The data format of the Corpus Workbench (CWB) allows nested XML as import data. Auxiliary functions assist detecting whether two structural attributes are nested or at the same level (i.e. defining the same regions).

s_attr_is_descendent(
  x,
  y,
  corpus,
  registry = Sys.getenv("CORPUS_REGISTRY"),
  sample = NULL
)

s_attr_is_sibling(x, y, corpus, registry = Sys.getenv("CORPUS_REGISTRY"))

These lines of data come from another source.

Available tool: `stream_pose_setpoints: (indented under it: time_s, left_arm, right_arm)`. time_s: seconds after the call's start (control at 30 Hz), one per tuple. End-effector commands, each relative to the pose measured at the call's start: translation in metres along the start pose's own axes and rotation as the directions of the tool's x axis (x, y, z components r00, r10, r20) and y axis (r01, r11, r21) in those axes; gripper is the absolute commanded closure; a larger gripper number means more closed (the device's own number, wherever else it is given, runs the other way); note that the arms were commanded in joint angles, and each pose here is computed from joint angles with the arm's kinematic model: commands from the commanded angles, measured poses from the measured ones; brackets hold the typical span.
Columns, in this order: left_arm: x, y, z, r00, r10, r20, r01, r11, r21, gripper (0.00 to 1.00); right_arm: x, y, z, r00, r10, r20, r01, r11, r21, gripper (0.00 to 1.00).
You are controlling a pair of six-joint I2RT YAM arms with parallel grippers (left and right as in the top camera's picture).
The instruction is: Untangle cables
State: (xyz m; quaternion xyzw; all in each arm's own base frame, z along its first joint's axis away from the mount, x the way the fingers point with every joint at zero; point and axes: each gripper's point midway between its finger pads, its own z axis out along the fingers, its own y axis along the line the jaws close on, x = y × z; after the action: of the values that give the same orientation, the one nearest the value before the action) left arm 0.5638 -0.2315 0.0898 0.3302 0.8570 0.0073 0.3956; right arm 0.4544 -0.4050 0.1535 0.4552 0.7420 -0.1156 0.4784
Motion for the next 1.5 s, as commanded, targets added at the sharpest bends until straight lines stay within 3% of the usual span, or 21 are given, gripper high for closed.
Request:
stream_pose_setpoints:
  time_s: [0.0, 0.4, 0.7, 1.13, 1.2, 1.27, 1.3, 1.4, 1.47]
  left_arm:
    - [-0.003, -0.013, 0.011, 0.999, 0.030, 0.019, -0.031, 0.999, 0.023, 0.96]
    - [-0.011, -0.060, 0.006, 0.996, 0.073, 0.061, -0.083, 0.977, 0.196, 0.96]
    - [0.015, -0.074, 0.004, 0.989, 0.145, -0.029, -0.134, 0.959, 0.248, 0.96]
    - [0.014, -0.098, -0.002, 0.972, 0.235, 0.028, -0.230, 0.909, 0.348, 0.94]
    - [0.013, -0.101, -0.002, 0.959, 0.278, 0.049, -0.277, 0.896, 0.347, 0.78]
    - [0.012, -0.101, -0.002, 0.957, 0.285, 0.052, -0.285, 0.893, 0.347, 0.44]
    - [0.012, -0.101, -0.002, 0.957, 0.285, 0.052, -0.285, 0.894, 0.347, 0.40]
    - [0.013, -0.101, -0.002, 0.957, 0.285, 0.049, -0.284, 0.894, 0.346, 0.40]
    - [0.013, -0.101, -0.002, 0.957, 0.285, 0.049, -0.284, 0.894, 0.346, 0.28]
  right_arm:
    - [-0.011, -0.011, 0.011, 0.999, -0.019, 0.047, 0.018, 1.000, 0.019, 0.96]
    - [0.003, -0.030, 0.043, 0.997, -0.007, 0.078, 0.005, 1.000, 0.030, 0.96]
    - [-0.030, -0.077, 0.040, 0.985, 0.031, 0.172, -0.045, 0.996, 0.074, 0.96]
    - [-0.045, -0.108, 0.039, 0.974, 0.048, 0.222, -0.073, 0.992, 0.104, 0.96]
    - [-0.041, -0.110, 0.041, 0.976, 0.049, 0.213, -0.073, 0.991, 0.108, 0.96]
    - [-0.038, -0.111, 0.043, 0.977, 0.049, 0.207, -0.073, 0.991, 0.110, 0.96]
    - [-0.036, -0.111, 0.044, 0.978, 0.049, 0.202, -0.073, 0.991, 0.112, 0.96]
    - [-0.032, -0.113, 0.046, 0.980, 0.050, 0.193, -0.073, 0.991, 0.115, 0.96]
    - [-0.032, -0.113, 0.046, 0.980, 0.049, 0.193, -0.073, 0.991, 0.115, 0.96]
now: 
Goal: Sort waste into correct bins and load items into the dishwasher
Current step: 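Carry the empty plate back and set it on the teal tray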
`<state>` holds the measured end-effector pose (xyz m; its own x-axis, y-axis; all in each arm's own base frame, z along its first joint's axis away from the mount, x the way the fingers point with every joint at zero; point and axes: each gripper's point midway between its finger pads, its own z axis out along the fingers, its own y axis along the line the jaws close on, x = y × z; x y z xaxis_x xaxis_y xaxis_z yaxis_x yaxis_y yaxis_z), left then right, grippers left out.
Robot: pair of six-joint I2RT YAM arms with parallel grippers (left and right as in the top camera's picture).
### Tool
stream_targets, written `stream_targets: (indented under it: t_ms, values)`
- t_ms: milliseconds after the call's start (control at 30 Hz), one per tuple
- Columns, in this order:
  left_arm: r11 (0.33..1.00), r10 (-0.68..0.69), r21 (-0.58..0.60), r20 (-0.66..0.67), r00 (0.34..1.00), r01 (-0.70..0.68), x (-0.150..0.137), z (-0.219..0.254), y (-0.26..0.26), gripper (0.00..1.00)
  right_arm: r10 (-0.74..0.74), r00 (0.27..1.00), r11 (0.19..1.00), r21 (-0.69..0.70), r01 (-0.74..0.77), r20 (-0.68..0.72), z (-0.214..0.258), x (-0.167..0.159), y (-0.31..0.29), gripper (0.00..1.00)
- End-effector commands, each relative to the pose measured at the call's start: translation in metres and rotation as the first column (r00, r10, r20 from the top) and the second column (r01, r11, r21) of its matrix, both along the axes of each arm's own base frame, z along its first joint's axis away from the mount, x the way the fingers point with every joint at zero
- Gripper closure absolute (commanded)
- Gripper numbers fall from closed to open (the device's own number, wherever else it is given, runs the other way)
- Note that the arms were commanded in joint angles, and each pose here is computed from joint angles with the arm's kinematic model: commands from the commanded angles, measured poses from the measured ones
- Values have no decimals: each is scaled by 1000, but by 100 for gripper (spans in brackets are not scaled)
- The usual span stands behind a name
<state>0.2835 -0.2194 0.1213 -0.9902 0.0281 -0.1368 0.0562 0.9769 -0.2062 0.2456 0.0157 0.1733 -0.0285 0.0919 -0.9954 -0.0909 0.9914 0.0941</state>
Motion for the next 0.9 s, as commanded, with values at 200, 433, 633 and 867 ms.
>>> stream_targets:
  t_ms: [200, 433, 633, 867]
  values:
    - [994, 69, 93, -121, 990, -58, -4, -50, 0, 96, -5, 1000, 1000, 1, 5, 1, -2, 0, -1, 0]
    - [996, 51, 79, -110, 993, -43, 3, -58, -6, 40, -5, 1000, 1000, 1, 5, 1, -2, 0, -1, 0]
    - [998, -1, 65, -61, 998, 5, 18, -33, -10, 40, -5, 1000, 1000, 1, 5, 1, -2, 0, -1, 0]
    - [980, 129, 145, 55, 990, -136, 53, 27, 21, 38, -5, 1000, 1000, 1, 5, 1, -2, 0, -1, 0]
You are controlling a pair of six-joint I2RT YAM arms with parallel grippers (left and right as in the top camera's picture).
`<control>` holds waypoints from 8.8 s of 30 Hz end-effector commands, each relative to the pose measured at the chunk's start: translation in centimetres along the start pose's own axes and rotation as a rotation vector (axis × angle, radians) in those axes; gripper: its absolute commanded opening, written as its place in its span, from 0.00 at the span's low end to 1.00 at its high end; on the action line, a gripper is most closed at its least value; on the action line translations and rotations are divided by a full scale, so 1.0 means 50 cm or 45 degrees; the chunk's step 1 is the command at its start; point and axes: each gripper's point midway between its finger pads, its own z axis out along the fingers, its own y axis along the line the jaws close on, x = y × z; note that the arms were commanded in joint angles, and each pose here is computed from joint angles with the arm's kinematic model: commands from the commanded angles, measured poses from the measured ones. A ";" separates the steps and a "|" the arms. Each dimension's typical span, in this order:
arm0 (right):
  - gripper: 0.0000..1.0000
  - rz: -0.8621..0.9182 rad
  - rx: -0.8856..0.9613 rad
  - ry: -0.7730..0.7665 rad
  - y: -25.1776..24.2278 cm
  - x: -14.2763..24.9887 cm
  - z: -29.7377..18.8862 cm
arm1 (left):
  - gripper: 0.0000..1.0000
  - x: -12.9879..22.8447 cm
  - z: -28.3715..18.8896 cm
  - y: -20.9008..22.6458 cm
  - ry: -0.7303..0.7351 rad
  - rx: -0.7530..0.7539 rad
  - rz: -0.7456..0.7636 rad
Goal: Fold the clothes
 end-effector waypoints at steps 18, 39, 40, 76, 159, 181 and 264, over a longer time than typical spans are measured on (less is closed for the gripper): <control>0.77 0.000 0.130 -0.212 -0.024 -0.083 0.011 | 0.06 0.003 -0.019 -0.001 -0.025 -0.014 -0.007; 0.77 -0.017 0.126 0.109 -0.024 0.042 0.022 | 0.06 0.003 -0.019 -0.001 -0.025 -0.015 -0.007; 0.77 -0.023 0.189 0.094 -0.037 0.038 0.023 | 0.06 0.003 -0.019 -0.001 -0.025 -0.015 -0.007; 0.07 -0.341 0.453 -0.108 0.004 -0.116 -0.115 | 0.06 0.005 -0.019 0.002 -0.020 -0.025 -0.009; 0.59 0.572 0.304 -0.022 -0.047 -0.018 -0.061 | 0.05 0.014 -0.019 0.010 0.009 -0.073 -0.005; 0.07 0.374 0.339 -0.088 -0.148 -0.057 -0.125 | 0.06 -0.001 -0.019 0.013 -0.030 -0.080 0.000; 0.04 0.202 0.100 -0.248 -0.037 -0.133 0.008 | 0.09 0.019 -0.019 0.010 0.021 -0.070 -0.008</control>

s_attr_relationship(x, y, corpus, registry = Sys.getenv("CORPUS_REGISTRY"))

Arguments

x

A structural attribute, stated as length-one character vector.

y

Another structural attribute, stated as length-one character vector.

corpus

A corpus ID (length-one character vector).

registry

The directory with the registry file for the corpus.

sample

An integer vector with a sample number of strucs to evaluate. Evaluating only a sample may be an efficient choice for large corpora. If NULL (default), all strucs are evaluated.

Details

s_attr_is_descendent() will evaluate whether s_attribute x is a child of s_attribute y. The return value is TRUE (a single logical value) if all regions defined by x are within the regions defined by y. If not, FALSE is returned. The return values is also FALSE if all regions of x and y are idential. Attributes will be siblings in this case, and not in an ancestor-sibling relationship.

s_attr_is_sibling() will test whether the regions defined for structural attribute x and structural attribute y are identical. If yes, TRUE is returned, assuming that both attributes are at the same level (siblings). If not, FALSE is returned.

s_attr_relationship() will return 0 if s-attributes x and y are siblings in the sense that they define identical regions. The return value is 0 if x is an ancestor of y and 1 if x is a descencdent of y.

Examples

s_attr_is_descendent("id", "places", corpus = "REUTERS", registry = get_tmp_registry())
#> [1] FALSE
s_attr_is_sibling(x = "id", y = "places", corpus = "REUTERS", registry = get_tmp_registry())
#> [1] TRUE
s_attr_is_sibling(x = "id", y = "places", corpus = "REUTERS", registry = get_tmp_registry())
#> [1] TRUE